**Work order:** In the listing below, how many lines contain the word "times"? Please respond with the number only.

**Information shown:**
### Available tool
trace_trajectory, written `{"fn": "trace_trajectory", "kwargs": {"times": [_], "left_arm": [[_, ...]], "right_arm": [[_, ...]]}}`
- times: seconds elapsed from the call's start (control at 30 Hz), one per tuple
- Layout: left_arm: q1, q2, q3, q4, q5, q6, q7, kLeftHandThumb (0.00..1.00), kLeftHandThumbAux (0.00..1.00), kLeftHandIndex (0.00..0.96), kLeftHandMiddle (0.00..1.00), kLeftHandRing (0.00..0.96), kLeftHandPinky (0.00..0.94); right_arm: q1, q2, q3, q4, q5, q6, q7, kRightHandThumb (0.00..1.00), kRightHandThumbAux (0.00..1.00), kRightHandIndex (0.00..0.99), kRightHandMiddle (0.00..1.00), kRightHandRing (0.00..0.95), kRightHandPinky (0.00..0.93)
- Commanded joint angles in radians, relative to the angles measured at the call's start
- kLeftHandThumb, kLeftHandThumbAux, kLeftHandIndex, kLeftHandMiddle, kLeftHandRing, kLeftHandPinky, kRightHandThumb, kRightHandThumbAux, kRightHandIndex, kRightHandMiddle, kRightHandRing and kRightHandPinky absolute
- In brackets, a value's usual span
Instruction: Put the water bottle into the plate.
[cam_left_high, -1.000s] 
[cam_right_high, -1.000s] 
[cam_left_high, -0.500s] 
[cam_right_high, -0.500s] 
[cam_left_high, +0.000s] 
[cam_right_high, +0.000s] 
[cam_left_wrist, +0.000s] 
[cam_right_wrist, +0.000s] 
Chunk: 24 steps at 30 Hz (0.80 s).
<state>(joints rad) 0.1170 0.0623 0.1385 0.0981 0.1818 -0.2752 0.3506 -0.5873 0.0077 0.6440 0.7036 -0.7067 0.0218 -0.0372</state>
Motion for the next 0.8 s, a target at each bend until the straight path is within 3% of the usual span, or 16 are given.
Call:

**Finished exercise:** 2